Hal ini disampaikan Gus Ipul saat menerima kunjungan Anggota DPR Komisi XIII Rieke Diah Pitaloka beserta Ketua Kelompok Kerja (Kapokja) Perawatan Kesehatan Khusus dan Rehabilitasi Ditjen Pemasyarakatan (Ditjenpas) dr Hetty Widiastuti.

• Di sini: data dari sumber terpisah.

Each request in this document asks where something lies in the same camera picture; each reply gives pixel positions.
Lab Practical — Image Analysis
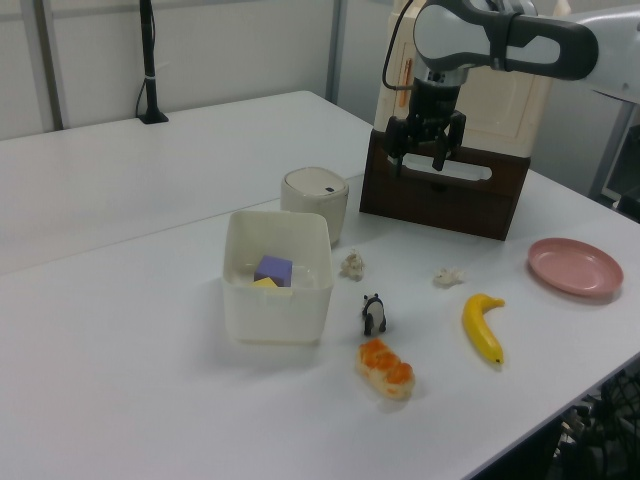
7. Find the yellow toy banana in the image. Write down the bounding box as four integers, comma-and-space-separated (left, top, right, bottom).
461, 293, 506, 368

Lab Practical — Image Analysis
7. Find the cream lidded trash bin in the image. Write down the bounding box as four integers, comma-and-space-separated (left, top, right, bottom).
279, 166, 350, 248

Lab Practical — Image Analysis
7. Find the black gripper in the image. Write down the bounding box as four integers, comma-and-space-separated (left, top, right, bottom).
384, 77, 468, 179

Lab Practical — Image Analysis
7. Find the orange glazed toy bread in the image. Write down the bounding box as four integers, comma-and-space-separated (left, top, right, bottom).
354, 338, 416, 401

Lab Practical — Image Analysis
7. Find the dark brown wooden box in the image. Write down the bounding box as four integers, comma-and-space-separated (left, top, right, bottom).
358, 128, 531, 242

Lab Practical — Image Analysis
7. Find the cream toy cabinet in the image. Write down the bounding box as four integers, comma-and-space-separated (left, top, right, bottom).
373, 0, 572, 159

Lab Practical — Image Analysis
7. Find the black pole stand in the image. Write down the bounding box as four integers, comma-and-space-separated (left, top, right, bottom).
136, 0, 170, 125

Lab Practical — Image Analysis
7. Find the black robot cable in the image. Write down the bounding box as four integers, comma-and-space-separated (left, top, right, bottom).
381, 0, 417, 93

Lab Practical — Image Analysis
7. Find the white plastic box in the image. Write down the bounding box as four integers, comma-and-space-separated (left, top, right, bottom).
221, 209, 335, 345

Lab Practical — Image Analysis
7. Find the small beige toy figure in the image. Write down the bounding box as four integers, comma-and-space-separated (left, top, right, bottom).
340, 248, 368, 282
432, 266, 466, 288

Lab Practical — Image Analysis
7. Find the purple cube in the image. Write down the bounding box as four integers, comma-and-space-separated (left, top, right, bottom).
253, 255, 294, 288

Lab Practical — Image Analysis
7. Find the black mesh chair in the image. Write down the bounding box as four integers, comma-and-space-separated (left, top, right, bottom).
558, 367, 640, 480

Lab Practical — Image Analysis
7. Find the pink plate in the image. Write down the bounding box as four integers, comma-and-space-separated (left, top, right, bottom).
528, 237, 625, 299

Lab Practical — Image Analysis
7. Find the toy panda figure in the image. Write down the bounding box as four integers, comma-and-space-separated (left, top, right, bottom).
360, 293, 389, 338

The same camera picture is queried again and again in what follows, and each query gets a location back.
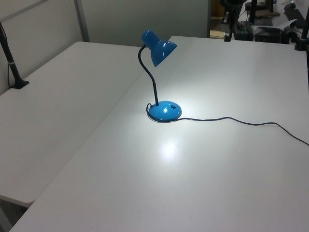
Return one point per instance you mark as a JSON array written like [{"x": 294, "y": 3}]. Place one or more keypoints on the blue gooseneck desk lamp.
[{"x": 164, "y": 112}]

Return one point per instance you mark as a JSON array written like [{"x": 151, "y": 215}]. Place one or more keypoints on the black clamped stand pole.
[{"x": 232, "y": 21}]

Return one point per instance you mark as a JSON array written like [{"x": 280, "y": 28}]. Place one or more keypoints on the dark equipment box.
[{"x": 243, "y": 30}]

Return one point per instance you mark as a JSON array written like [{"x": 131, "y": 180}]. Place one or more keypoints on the thin black upright pole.
[{"x": 253, "y": 9}]

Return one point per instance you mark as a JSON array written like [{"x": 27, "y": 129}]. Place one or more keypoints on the black pole with table clamp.
[{"x": 300, "y": 45}]

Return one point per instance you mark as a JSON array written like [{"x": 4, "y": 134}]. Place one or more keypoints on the black camera stand pole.
[{"x": 12, "y": 68}]

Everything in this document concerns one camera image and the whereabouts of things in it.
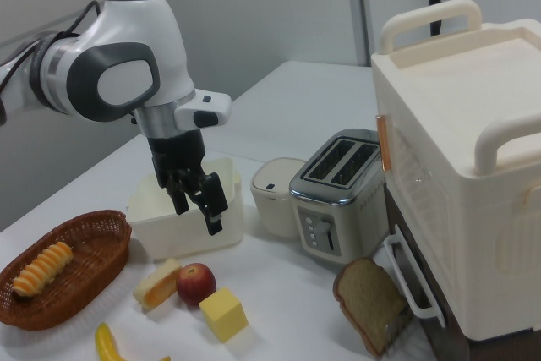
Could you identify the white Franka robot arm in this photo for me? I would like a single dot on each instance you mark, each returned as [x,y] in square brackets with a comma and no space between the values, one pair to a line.
[127,39]

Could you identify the small cream trash can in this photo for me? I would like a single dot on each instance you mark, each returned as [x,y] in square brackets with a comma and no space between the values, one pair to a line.
[270,209]

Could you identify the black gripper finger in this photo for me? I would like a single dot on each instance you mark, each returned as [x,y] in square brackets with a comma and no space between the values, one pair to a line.
[179,198]
[213,198]

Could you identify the brown wicker basket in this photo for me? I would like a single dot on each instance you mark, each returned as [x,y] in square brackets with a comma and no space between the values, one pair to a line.
[91,259]

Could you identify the yellow cube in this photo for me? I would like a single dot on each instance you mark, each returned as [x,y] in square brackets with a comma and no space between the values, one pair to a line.
[224,314]

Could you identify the red apple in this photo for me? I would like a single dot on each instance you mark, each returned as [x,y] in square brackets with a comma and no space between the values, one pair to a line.
[195,282]

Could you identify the dark brown drawer box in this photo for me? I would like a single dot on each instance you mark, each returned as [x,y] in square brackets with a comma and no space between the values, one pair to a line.
[448,331]

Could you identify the cream toy cabinet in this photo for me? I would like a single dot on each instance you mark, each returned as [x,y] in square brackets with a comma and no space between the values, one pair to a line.
[460,166]

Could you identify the cream filled bread piece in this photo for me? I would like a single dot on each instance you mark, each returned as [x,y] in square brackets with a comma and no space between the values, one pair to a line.
[156,282]

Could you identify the white square plastic bin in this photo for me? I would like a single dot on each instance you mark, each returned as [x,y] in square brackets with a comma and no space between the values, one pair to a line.
[186,236]

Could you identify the yellow banana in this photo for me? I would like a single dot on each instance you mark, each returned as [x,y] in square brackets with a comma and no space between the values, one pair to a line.
[105,344]

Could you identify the striped twisted bread roll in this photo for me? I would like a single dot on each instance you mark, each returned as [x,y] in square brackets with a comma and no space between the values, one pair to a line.
[42,268]

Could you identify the cream and chrome toaster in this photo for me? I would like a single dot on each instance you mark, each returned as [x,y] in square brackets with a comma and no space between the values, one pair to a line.
[359,213]

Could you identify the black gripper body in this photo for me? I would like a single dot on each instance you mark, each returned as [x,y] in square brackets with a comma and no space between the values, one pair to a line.
[177,151]

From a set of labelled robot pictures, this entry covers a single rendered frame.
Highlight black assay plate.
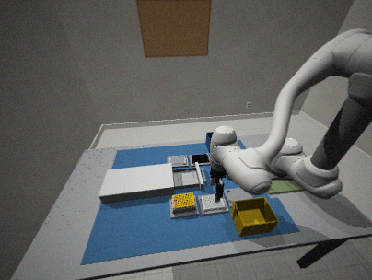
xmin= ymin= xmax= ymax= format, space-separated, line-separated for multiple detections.
xmin=192 ymin=154 xmax=209 ymax=164

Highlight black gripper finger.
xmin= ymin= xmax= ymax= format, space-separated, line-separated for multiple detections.
xmin=215 ymin=175 xmax=225 ymax=203
xmin=210 ymin=171 xmax=215 ymax=186

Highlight blue bench mat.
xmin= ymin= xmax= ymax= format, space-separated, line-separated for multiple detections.
xmin=80 ymin=143 xmax=300 ymax=265

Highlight yellow bin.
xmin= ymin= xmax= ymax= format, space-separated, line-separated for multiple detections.
xmin=230 ymin=197 xmax=279 ymax=237

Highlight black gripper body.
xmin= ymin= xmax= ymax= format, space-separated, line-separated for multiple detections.
xmin=211 ymin=168 xmax=226 ymax=181

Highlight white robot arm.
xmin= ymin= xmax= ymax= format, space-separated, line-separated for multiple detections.
xmin=210 ymin=29 xmax=372 ymax=200

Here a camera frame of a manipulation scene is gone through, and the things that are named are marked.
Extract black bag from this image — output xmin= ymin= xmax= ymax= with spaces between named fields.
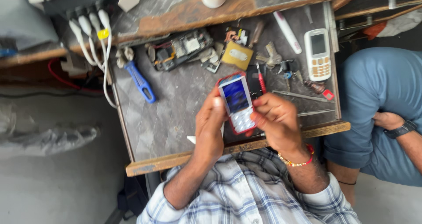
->
xmin=117 ymin=174 xmax=149 ymax=220

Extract small circuit part with wires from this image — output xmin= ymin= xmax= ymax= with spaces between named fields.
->
xmin=225 ymin=26 xmax=250 ymax=47

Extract clear plastic bag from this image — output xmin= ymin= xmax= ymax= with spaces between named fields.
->
xmin=0 ymin=104 xmax=101 ymax=157

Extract white cable with yellow tag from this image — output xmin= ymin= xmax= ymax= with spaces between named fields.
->
xmin=97 ymin=8 xmax=118 ymax=109

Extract white and orange keypad phone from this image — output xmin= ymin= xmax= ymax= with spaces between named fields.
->
xmin=304 ymin=28 xmax=332 ymax=82

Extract white cloth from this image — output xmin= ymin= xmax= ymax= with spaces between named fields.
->
xmin=377 ymin=9 xmax=422 ymax=38

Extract short metal tweezers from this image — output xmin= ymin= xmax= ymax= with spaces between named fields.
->
xmin=297 ymin=109 xmax=336 ymax=117

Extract red and white keypad phone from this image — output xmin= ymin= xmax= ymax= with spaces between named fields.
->
xmin=216 ymin=72 xmax=258 ymax=135

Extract yellow small box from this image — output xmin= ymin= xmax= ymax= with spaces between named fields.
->
xmin=221 ymin=41 xmax=254 ymax=71

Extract red handled screwdriver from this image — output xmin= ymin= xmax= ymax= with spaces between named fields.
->
xmin=256 ymin=63 xmax=267 ymax=95

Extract red and gold bracelet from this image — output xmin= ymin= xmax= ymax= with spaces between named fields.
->
xmin=278 ymin=144 xmax=315 ymax=167

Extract blue handled tool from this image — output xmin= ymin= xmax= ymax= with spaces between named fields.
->
xmin=124 ymin=61 xmax=156 ymax=104

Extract brown crumpled wrapper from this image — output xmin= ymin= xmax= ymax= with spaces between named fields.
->
xmin=304 ymin=80 xmax=326 ymax=95

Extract orange cloth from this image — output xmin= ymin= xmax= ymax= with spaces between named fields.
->
xmin=362 ymin=21 xmax=387 ymax=41

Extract blue plaid shirt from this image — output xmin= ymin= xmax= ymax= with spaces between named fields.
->
xmin=137 ymin=148 xmax=362 ymax=224

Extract grey crumpled piece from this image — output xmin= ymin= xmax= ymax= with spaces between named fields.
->
xmin=115 ymin=47 xmax=135 ymax=69

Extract wooden pull-out drawer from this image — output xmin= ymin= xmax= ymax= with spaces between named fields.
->
xmin=109 ymin=0 xmax=351 ymax=177

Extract red cable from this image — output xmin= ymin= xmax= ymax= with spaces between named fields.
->
xmin=48 ymin=58 xmax=104 ymax=93

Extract long metal tweezers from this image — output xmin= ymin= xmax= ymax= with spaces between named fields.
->
xmin=272 ymin=90 xmax=335 ymax=103

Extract person's right hand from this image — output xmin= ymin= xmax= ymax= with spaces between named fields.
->
xmin=249 ymin=92 xmax=309 ymax=156

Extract person's left hand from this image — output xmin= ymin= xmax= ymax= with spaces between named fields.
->
xmin=194 ymin=86 xmax=229 ymax=159

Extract white pen-shaped tool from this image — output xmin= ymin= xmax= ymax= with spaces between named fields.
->
xmin=273 ymin=11 xmax=302 ymax=55

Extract brown handled screwdriver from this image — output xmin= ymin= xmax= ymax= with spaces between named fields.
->
xmin=248 ymin=20 xmax=266 ymax=49

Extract white charging cable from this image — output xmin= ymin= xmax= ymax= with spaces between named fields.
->
xmin=88 ymin=12 xmax=110 ymax=73
xmin=78 ymin=15 xmax=105 ymax=71
xmin=68 ymin=19 xmax=97 ymax=66

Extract black phone cover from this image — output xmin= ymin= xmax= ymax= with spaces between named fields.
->
xmin=246 ymin=64 xmax=268 ymax=100

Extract bunch of metal keys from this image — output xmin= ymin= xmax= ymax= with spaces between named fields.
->
xmin=255 ymin=42 xmax=284 ymax=69

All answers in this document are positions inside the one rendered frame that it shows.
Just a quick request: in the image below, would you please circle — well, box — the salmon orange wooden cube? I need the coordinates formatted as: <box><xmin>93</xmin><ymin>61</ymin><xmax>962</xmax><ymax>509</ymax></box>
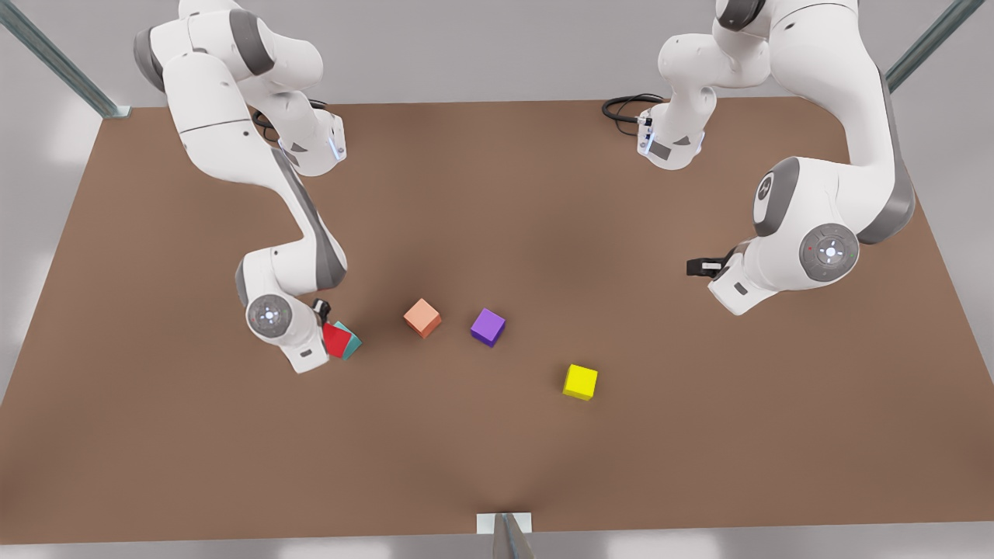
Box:
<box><xmin>403</xmin><ymin>298</ymin><xmax>443</xmax><ymax>340</ymax></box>

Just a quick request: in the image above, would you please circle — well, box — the yellow wooden cube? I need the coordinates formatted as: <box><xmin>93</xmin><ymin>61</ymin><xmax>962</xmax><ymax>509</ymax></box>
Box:
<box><xmin>562</xmin><ymin>363</ymin><xmax>600</xmax><ymax>402</ymax></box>

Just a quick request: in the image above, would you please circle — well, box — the black cable loop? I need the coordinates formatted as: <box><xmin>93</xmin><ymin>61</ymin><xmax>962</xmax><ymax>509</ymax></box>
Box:
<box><xmin>252</xmin><ymin>99</ymin><xmax>328</xmax><ymax>146</ymax></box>
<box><xmin>602</xmin><ymin>93</ymin><xmax>668</xmax><ymax>140</ymax></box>

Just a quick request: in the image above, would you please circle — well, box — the red wooden cube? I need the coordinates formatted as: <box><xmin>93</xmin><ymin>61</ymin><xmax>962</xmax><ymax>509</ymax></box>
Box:
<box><xmin>322</xmin><ymin>322</ymin><xmax>353</xmax><ymax>359</ymax></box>

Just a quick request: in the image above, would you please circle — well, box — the silver frame post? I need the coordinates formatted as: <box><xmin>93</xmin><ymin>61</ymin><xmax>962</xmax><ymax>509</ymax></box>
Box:
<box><xmin>474</xmin><ymin>512</ymin><xmax>534</xmax><ymax>559</ymax></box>
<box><xmin>0</xmin><ymin>0</ymin><xmax>132</xmax><ymax>120</ymax></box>
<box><xmin>885</xmin><ymin>0</ymin><xmax>988</xmax><ymax>93</ymax></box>

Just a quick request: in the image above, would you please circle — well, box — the teal wooden cube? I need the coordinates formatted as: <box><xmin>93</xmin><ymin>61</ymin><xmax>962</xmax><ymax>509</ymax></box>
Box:
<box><xmin>334</xmin><ymin>320</ymin><xmax>363</xmax><ymax>361</ymax></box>

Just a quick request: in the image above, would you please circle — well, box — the purple wooden cube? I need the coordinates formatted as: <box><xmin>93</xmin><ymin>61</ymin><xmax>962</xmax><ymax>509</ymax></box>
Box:
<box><xmin>470</xmin><ymin>307</ymin><xmax>507</xmax><ymax>349</ymax></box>

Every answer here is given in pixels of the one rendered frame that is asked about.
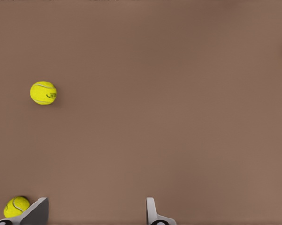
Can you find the yellow tennis ball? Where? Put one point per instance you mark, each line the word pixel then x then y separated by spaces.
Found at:
pixel 43 92
pixel 15 207

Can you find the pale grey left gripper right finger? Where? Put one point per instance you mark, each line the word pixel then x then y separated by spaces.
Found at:
pixel 152 212

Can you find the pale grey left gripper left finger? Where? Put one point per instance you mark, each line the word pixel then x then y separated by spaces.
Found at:
pixel 35 213

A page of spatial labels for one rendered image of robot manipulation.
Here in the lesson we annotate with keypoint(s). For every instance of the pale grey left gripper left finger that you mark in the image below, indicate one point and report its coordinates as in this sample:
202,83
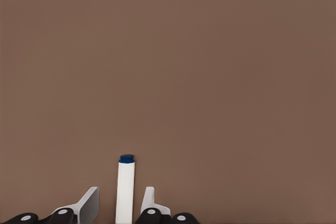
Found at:
86,206

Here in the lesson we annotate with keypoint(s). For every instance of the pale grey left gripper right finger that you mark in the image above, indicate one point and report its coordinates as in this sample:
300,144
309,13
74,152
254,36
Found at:
150,208

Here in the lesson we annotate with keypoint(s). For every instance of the white marker with blue end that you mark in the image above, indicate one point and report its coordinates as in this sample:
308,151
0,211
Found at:
125,190

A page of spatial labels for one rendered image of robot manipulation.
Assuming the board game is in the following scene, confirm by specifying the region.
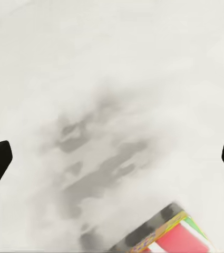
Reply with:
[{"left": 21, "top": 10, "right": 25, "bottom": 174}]
[{"left": 126, "top": 211, "right": 218, "bottom": 253}]

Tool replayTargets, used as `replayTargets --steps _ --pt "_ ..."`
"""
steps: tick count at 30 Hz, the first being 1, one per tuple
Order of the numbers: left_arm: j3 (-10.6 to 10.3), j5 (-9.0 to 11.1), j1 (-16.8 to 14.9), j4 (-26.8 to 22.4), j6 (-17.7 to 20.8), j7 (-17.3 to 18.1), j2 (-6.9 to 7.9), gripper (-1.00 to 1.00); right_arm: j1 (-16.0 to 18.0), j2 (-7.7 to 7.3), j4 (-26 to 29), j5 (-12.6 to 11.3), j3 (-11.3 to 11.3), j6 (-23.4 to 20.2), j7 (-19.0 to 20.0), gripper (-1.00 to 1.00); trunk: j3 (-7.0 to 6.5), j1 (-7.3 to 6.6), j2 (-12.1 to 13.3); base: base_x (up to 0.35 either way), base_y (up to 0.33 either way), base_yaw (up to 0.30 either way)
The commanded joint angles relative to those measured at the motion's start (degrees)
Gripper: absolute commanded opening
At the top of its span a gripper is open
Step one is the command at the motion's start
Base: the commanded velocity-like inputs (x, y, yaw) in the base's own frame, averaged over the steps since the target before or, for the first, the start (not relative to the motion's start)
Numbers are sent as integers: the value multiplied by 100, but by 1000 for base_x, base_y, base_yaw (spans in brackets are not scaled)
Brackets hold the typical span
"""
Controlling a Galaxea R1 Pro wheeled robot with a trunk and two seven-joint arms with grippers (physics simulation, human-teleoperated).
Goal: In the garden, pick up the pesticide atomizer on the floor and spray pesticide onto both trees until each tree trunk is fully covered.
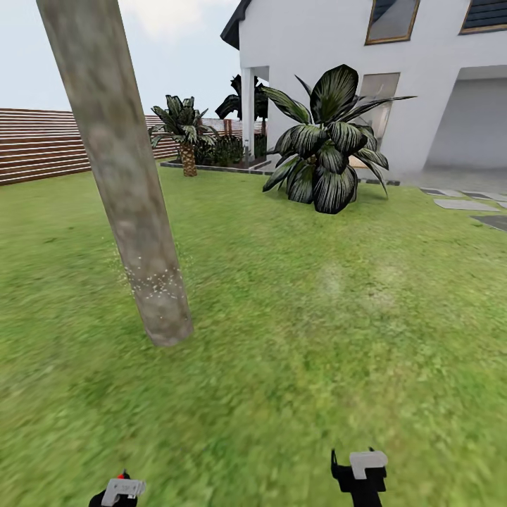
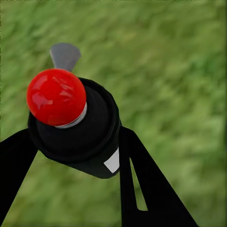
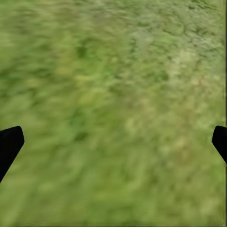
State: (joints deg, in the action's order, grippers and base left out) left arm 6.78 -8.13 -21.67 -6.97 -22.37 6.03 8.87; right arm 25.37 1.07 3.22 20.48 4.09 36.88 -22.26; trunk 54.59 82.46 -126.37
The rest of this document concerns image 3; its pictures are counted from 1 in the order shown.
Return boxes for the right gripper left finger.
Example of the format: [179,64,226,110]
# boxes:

Pertemuan yang berlangsung di Kantor Kemensos, Jakarta Pusat, Jumat (27/3/2026) tersebut, membahas soal perlindungan sosial bagi para WBP.
"Ini sesuai Pasal 34 Undang-Undang Dasar 1945. Fakir miskin dan anak-anak terlantar dipelihara oleh negara," kata Gus Ipul dalam keterangan, Jumat (27/3/2026).
1. Realisasikan bansos bagi PPKS

Gus Ipul menjelaskan, salah satu cara Kemensos merealisasikan mandat tersebut adalah dengan memberikan perlindungan, rehabilitasi dan pemberdayaan sosial bagi pemerlu pelayanan kesejahteraan sosial (PPKS).
"Perlindungan sosial yang diberikan adalah bantuan sosial (bansos) berupa Program Keluarga Harapan (PKH), sembako, dan PBI," katanya.
2. Sebanyak 12 kelompok rentan dapat bansos

Adapun terdapat 12 kelompok rentan atau Pemerlu ATENSI Sosial (PAS) yang mendapatkan bantuan dari Kemensos. Di antaranya, fakir miskin, anak-anak terlantar, penyandang disabilitas, lansia terlantar, korban bencana, termasuk bekas warga binaan lembaga pemasyarakatan (napi dan napiter).
"Saat ini dari total warga binaan pemasyarakatan sebanyak 275.513. Orang yang sudah masuk PBI sebanyak 112.882 orang," ungkapnya.
3. Kemensos akan koordinasi dengan BPS

Terkait data ini, Kemensos akan berkoordinasi dengan BPS untuk proses verifikasi dan cek desil pada warga binaan. Selain PBI, bagi mereka yang memang memerlukan bantuan, kementerian sosial juga bisa memberikan paket bantuan sosial.
"Jadi siapapun yang masuk kriteria bisa mendapatkan bansos sebagai perlindungan. Sifatnya bantuan sosial itu sementara, supaya mereka bisa bangkit menjadi keluarga yang mandiri. Jadi bansos itu sebenarnya hanya sementara," ujarnya.
4. Ditjen Pemasyarakatan bersama dengan Kemensos akan kolaborasi

Sementara itu, Rieke Diah Pitaloka menilai, jaminan sosial merupakan hak bagi WBP dan kewajiban negara untuk memenuhinya. Dia pun mengajak berbagai stakeholder terkait untuk berkolaborasi mewujudkan hal tersebut.
"Kita berjanji dari Ditjen Pemasyarakatan bersama dengan Kemensos, insya Allah collab (kolaborasi) bersama Imipas (Kementerian Imigrasi dan Pemasyarakatan) berjuang untuk hadirnya jaminan sosial, khususnya BPJS Penerima Bantuan Iuran bagi warga binaan di seluruh Indonesia," ungkap Rieke.